I have a M x N array 'A' that is to be distributed over 'np' processors using MPI in the second dimension(i.e N is the direction that is scattered). Each processor will be initially allocated M x N/np memory by fftw_mpi_local_size_2D (I have used this function from mpi because SIMD is efficient as per fftw3 manual).
initialisation: alloc_local=fftw_mpi_local_size_2d(M,N,MPI_COMM_WORLD,local_n,local_n_offset) pointer1=fftw_alloc_real(alloc_local) call c_f_pointer(pointer1,A[M,local_n])
At this point, each processor has a slab of A that is M x local_n=(N/np) size.

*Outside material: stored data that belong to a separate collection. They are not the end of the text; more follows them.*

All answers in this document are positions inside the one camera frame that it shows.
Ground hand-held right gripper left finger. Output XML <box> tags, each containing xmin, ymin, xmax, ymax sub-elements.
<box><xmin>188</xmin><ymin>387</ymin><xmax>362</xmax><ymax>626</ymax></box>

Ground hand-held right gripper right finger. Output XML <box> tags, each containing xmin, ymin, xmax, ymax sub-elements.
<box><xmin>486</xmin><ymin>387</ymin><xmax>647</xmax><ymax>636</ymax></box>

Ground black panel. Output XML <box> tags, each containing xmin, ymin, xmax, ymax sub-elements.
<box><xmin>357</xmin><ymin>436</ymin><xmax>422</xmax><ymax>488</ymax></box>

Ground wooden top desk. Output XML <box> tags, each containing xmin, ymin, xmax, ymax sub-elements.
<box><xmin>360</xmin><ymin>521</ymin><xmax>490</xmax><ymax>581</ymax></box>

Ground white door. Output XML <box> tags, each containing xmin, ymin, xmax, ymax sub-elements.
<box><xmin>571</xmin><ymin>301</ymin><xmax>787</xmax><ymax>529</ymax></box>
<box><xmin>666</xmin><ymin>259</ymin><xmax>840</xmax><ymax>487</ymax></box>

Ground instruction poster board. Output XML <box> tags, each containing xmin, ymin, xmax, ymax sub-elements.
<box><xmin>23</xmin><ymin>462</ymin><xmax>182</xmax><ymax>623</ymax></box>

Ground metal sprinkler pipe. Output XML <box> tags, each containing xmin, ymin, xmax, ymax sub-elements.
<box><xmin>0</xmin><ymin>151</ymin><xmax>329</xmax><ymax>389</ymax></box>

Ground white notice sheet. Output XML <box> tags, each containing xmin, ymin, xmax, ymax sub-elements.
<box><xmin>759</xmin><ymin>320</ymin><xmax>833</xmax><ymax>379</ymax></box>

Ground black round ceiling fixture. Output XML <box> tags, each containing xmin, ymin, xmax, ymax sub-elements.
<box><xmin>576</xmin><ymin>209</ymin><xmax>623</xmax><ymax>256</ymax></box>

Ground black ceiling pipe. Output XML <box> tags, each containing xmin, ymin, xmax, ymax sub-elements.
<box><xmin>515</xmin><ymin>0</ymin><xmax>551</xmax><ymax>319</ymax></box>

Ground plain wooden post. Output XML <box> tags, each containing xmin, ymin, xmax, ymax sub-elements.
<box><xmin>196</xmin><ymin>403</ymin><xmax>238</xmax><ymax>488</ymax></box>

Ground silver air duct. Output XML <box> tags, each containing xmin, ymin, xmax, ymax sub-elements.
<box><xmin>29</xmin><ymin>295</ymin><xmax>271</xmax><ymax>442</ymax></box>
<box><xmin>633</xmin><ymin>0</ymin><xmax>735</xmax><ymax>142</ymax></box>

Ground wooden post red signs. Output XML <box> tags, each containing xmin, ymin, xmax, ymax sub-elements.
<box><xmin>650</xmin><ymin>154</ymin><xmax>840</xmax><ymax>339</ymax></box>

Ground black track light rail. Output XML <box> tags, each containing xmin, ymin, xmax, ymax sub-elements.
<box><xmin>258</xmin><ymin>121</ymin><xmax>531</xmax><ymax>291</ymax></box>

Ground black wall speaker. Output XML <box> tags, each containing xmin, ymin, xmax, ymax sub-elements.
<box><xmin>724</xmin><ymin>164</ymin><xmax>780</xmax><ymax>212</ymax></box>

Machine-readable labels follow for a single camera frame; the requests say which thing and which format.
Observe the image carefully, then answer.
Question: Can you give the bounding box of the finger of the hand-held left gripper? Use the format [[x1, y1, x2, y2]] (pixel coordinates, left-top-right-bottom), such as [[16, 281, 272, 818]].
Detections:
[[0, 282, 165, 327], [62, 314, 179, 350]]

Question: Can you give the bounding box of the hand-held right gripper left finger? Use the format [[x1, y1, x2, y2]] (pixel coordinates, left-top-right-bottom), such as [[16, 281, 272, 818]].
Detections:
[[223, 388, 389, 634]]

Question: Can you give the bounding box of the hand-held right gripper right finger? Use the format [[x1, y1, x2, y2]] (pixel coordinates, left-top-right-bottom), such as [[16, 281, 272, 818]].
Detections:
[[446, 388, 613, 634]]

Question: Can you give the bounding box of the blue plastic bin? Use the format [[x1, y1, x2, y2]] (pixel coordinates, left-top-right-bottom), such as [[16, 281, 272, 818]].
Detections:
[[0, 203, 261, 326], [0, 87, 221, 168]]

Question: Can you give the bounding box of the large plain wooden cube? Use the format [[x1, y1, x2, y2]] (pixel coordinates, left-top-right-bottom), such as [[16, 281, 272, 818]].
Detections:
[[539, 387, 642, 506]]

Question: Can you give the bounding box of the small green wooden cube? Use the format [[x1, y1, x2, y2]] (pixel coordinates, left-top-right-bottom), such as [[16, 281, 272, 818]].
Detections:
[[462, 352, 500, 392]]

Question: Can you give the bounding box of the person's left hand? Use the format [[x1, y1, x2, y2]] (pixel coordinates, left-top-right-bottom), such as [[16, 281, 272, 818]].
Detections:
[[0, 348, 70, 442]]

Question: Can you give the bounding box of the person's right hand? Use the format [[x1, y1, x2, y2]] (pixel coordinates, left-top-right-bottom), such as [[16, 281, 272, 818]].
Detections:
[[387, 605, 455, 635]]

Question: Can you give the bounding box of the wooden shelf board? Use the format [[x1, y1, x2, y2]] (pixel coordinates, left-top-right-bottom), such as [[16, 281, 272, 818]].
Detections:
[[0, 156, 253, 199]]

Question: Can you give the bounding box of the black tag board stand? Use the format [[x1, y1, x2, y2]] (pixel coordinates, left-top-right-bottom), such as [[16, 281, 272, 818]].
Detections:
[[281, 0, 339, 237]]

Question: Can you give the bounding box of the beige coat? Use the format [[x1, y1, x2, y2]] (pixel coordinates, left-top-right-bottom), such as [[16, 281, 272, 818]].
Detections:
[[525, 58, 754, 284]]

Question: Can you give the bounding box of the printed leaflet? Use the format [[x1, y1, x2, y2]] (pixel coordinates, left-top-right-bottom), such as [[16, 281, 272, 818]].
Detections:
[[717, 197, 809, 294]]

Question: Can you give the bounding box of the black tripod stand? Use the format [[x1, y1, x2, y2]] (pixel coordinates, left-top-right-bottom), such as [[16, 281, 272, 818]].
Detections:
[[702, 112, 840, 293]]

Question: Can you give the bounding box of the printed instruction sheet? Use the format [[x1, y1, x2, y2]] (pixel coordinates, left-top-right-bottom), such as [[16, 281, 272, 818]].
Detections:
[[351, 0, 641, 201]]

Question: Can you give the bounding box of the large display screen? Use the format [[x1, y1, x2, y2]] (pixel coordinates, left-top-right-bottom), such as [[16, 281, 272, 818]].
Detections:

While doing a fourier transform: A(x,y) -> A(x,ky), here y is vertically downwards(not the MPI partitioned axis) in the array A. In fourier space I have to store M+2 x local_n number of elements (for a 1d real array of length M, M in fourier space has M+2 elements if we use this module from FFTW3 dfftw_execute_dft_r2c, ).
These fourier space operations I could do in dummy matrices in every processor independently.
There is one operation where I have to y fourier and x fourier cosine transform consecutively. To parallelise operations in the all fourier space, I want to gather my y fourier transformed arrays which are (M+2)xlocal_n size to M+2 x N bigger array and scatter them back again after a transpose so that y direction is the partitioned one. i.e( N x M+2 ) ----scatter---> (N x (M+2)/np) but each processor has been allocated only M x local_n addresses initially.
If I have M=N, then I still have (N x local_n + (2/np)) . I could resolve this by increasing allocated memory for 1 processor.
I don't want to start out with (N+2,N) and (N+2,local_n) because this will increase memory requirement for a lot of arrays and the above gymnastics has to be done only once per iteration.